Synthesis and Reactivity of Oxo-Peroxo-Vanadium(V) Bipyridine Compounds

The vanadium(IV) compound [VIVO(OH)(tBu2bpy)2]BF4 (VIVO(OH)) (tBu2bpy = 4,4′-di-tert-butylbipyridine) is slowly oxidized by O2 in ethereal solvents to give the oxo-peroxo compound [VVO(O2)(tBu2bpy)2]BF4 (VVO(O2)) in excellent yield. This and related compounds were fully characterized by NMR, IR, and optical spectroscopies; mass spectrometry; elemental analyses; and an X-ray crystal structure of the 4,4′-dimethylbipyridine analog, [VVO(O2)(Me2bpy)2]BF4. Monitoring the reaction of VIVO(OH) with O2 in THF/acetonitrile mixtures by 1H NMR and optical spectroscopies surprisingly shows that the initial product is the cis-dioxo compound [VV(O)2(tBu2bpy)2]BF4 (VVO2), which then converts to VVO(O2).
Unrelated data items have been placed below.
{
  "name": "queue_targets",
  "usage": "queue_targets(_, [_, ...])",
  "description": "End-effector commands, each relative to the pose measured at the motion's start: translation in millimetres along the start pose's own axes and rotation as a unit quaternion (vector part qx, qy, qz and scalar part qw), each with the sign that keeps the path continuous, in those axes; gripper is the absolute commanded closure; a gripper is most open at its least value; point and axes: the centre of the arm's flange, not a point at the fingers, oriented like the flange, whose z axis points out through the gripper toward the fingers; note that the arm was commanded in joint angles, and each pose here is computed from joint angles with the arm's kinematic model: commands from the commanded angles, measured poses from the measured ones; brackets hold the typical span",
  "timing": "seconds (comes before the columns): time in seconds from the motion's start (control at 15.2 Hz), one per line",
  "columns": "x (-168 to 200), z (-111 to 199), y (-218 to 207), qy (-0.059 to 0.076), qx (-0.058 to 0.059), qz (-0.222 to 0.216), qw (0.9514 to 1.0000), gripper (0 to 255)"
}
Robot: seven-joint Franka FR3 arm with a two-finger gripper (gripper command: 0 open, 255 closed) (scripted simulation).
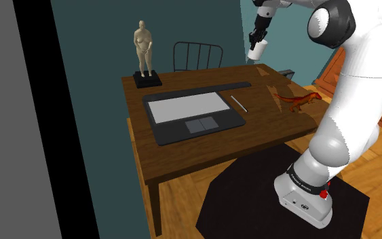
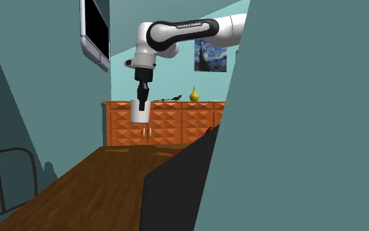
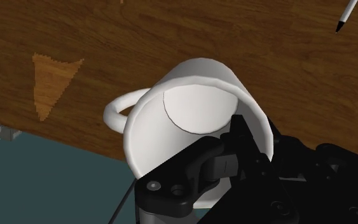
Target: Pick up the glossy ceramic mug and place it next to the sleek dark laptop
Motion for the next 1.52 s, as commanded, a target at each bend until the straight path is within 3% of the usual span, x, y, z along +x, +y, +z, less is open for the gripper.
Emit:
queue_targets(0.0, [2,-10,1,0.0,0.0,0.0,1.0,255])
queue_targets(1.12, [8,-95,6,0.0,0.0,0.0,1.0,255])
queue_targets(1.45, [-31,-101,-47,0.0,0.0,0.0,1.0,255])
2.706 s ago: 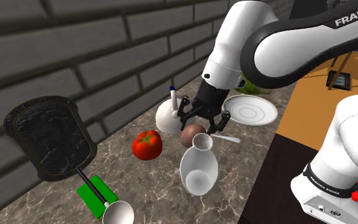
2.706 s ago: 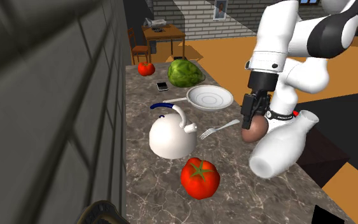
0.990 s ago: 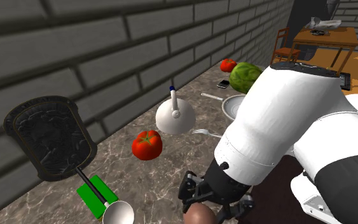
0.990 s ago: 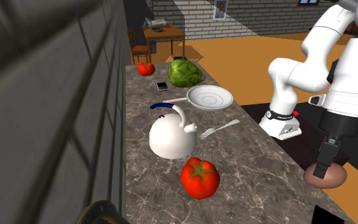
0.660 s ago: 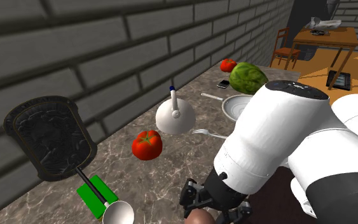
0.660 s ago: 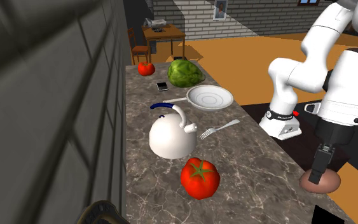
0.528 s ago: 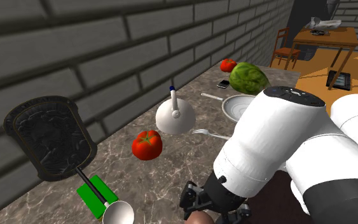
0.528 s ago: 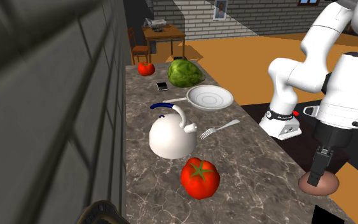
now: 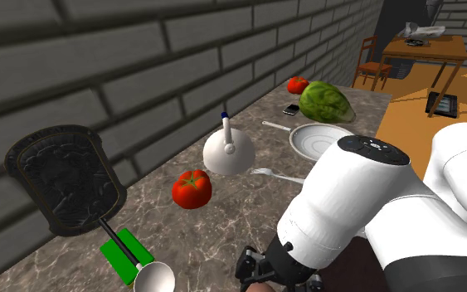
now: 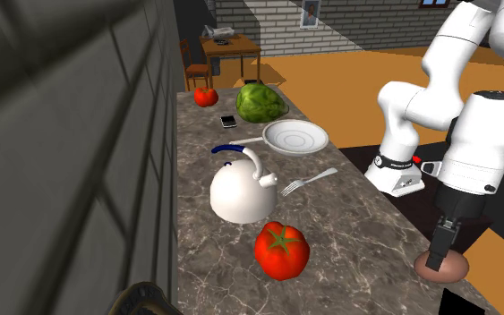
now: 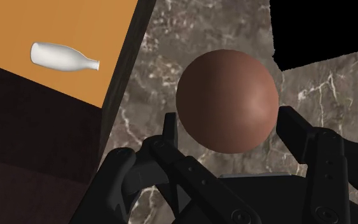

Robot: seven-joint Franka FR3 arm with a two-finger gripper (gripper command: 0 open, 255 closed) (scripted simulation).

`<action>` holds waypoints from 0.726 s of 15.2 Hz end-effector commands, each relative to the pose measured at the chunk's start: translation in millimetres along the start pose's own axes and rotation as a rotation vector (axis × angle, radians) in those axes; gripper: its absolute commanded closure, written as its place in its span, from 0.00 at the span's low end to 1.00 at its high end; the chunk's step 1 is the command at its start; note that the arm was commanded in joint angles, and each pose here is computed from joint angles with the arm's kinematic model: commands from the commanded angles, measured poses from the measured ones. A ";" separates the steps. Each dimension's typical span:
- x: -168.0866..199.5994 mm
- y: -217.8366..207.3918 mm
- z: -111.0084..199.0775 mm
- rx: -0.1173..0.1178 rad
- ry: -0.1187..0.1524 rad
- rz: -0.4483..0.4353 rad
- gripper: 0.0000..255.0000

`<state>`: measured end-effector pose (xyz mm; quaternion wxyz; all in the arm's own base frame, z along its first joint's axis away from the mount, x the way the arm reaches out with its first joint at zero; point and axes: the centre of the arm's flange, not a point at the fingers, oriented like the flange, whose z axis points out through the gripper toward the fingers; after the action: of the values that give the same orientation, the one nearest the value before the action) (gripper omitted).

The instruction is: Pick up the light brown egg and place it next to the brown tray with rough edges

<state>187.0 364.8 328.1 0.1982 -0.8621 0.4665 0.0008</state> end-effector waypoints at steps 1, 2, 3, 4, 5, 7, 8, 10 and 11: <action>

Reaction of VIVO(OH) with 18O2 gives ca. 60% triply 18O labeled VVO(O2). The mechanism of formation of VVO(O2) is complex and may occur via initial reduction of O2 at vanadium(IV) to give a superoxo-vanadium(V) intermediate, autoxidation of the THF solvent, or both. That VVO2 is generated first appears to be due to the ability of VIVO(OH) to act as a hydrogen atom donor. For instance, VIVO(OH) reacts with VVO(O2) to give VVO2. VVO(O2) is also slowly reduced to VIVO(OH) by the organic hydrogen atom donors hydroquinone and TEMPOH (2,2,6,6-tetramethylpiperidin-1-ol) as well as by triphenylphosphine. Notably, the peroxo complex VVO(O2) is much less reactive with these substrates than the analogous dioxo compound VVO2.